Creating an object detection model the streamlined way
Author(s): Michelangiolo Mazzeschi
An in-depth guide on how to create a chess object detection model. Training data is available at my repo.
No-code interfaces are revolutionizing the way ML engineers are working on the most difficult tasks that Machine Learning technology has to offer. One of the toughest coding tasks I have ever encountered is coding the necessary structures to solve computer vision problems, like classification or object detection. The interface I am going to use to perform an object detection experiment throughout this article is called Datature (available at this link).
Object detection is one of the possible tasks of computer vision. An object detection model is able to find objects in an image and then assign them the correct label. Still, it is one of the hardest solutions to build by using code, no matter the libraries that we are using.
Hard-coding the solution
The first issue in hard-coding this solution is that the code itself is quite hard, especially the pre-processing phase for images. Images have to be imported in the correct form, then preprocessed and augmented, and finally fed into a neural network model for training. It takes hours to set up a convolutional neural network, the model used for computer vision tasks, for a given task.
The most frustrating issue in using the latest and more advanced models for image detection is that there are so many things that can go wrong. I recall that my first time using a ResNet for object detection I could not install the previous version of a buggy library because it was conflicting with the latest TensorFlow version.
The latest problem of using code for computer vision is the requirements in computing power. Simply, free notebooks versions or your own computer (even with a very powerful GPU) do not have enough computing power to train a challenging object detection model (with a training set of 200 images) within a single day. This makes it a literal nightmare, and the only solution at your disposal is using a virtual machine, instead.
In search of alternatives to run my own object detection algorithms, I found nexus.

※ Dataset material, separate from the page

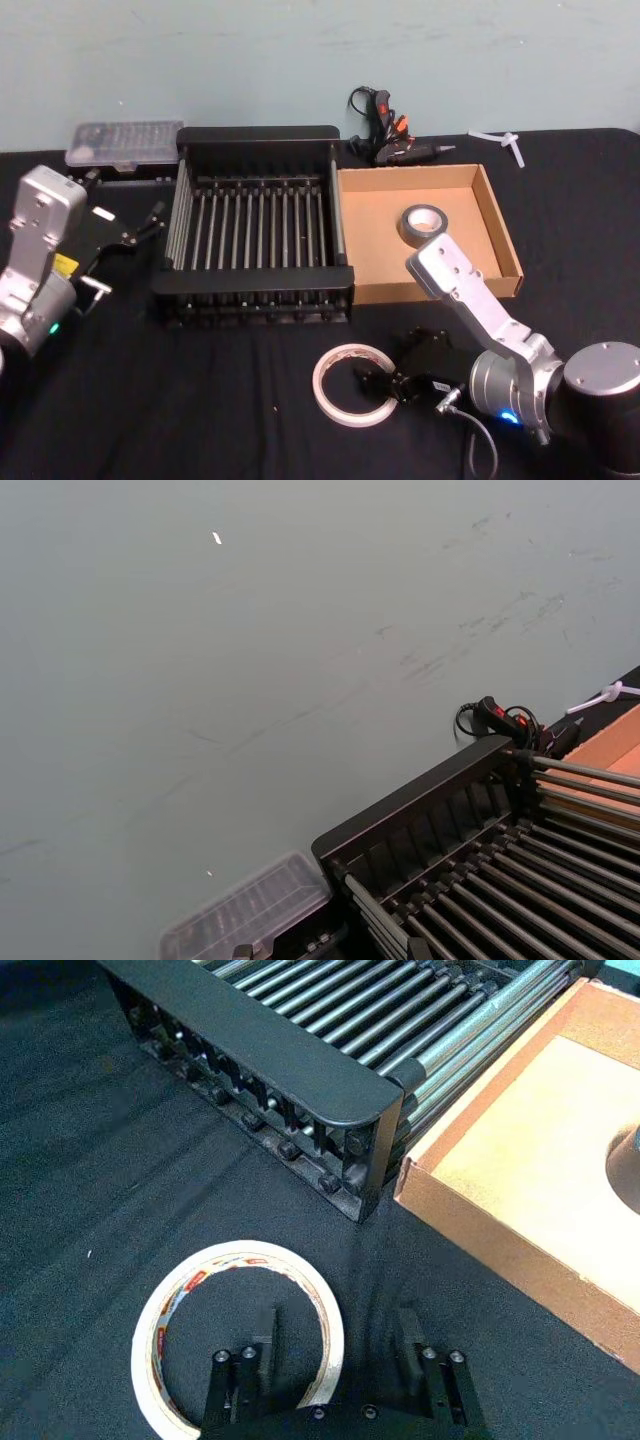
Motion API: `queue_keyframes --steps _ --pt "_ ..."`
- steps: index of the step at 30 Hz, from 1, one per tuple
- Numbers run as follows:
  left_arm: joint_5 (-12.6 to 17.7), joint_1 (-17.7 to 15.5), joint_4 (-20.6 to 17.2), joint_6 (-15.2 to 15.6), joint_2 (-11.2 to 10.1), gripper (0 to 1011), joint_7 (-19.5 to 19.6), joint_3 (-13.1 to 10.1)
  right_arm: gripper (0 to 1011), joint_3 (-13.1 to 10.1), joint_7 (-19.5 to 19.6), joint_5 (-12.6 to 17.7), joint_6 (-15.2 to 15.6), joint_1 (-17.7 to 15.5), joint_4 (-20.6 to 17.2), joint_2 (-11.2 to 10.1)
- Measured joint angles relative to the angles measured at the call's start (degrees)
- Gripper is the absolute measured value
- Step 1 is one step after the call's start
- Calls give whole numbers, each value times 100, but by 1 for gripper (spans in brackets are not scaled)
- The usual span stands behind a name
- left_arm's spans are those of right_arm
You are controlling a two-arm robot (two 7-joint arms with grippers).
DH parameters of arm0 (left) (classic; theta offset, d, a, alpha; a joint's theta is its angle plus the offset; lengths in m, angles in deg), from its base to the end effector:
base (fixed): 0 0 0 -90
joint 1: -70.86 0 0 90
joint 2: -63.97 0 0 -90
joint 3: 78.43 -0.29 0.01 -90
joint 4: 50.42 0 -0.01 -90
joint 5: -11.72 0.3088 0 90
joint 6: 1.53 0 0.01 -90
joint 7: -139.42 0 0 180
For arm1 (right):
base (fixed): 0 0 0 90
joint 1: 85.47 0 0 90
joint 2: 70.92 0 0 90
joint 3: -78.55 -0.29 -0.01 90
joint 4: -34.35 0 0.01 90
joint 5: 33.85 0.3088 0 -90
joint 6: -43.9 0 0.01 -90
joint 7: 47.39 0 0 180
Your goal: Pick up the white tape and place it into the black box , Pick up the silver tape and place it into the brown box.
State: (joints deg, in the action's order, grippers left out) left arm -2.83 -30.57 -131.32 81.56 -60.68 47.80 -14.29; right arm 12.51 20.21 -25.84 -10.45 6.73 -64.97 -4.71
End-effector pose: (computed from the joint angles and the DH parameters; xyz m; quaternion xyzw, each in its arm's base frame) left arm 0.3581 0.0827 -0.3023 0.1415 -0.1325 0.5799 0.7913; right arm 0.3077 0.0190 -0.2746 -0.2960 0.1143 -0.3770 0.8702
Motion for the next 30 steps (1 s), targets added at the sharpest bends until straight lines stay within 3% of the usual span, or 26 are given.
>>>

A no-code platform that allows you to easily set up your computer vision algorithm. The platform has been built to be integrated with your MLOps process, therefore, once your model has been trained, it can be exported as an artifact for deployment using containerization services like Kubernetes.
As outlined in the problems with using hard-coding for computer vision solutions, the platform allows a huge degree of personalization for your algorithms, including several options for preprocessing, and provides you also with the necessary computing power for intensive workloads.

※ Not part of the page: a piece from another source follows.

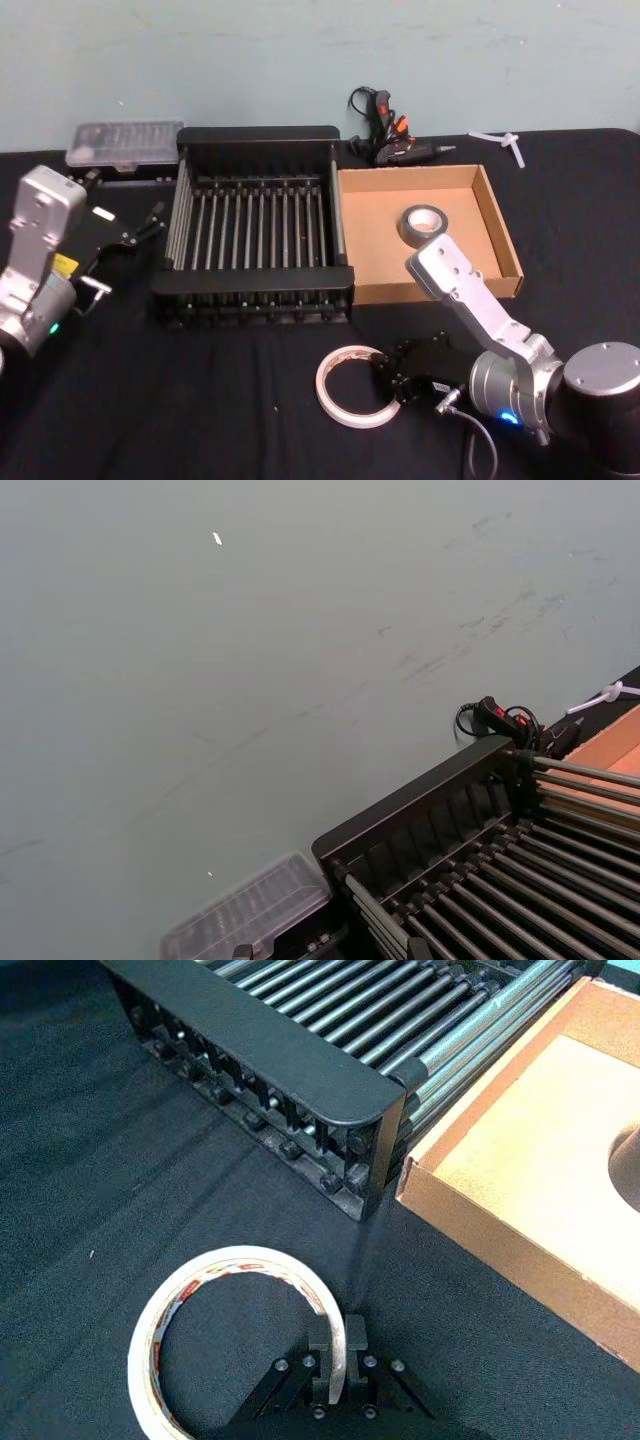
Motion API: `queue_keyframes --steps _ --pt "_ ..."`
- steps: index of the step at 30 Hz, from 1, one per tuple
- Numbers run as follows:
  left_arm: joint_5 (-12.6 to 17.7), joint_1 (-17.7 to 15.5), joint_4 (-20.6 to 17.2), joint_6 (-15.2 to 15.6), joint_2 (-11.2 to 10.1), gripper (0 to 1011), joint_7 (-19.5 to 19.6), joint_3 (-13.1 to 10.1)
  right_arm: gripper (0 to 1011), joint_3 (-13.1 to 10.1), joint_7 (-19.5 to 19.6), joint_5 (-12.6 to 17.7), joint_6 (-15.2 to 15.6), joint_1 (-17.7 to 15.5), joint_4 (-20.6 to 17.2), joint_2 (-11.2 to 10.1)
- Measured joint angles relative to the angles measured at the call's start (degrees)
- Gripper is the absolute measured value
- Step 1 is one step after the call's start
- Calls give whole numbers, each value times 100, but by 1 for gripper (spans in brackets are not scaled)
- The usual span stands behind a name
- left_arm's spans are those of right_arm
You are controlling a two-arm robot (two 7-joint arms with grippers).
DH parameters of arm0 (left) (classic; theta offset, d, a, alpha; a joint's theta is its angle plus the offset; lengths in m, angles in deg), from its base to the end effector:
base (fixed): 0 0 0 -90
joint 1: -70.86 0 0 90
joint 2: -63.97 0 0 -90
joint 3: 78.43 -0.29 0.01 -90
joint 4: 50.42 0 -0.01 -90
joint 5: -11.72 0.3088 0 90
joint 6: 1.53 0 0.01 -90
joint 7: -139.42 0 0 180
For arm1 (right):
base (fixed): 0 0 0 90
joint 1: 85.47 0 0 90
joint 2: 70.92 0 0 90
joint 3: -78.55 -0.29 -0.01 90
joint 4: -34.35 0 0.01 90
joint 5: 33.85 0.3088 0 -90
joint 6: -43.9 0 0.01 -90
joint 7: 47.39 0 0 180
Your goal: Pick up the white tape and place it into the black box , Pick up the silver tape and place it into the brown box.
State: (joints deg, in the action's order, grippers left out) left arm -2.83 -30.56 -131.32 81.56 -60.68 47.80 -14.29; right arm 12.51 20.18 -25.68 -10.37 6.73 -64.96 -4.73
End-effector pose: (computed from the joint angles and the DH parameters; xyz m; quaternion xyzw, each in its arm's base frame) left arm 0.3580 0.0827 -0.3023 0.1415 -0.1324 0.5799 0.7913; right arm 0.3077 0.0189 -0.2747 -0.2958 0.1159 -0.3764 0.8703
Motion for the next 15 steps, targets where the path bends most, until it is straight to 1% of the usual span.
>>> queue_keyframes --steps 7,15 --pt "0 0 0 0 0 1001 0 0 98 -25 -21 24 -19 -3 0 2" --pt "0 0 0 0 0 1001 0 0 98 -106 -92 104 -176 -14 -128 -63"
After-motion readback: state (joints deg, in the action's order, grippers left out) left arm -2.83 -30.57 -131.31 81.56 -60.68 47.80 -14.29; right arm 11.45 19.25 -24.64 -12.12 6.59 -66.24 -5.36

The free tier provides you with 500 minutes of free computing power, which is enough to run several models, especially if you want to experiment with object detection. My model containing 230 images took 14 minutes to train.
MLOps: Make or Break your ML team
MLOps is a workflow that has been adopted by the industry for the creation and development of Machine Learning models. The advantage of using a platform to follow this process is that we can easily create a pipeline that is integrated with other Cloud tools and is flexible enough to sustain quick changes in the future. This may not sound important when you’re handling the model alone, but imagine working with multiple models across multiple teams — each with their own “best practices”. That is when things get messy.
A very commonly adopted adaptation of the MLOps cycle is called CD4ML (continuous delivery for Machine Learning), a framework that has the objective to maximize the efficiency of MLOps.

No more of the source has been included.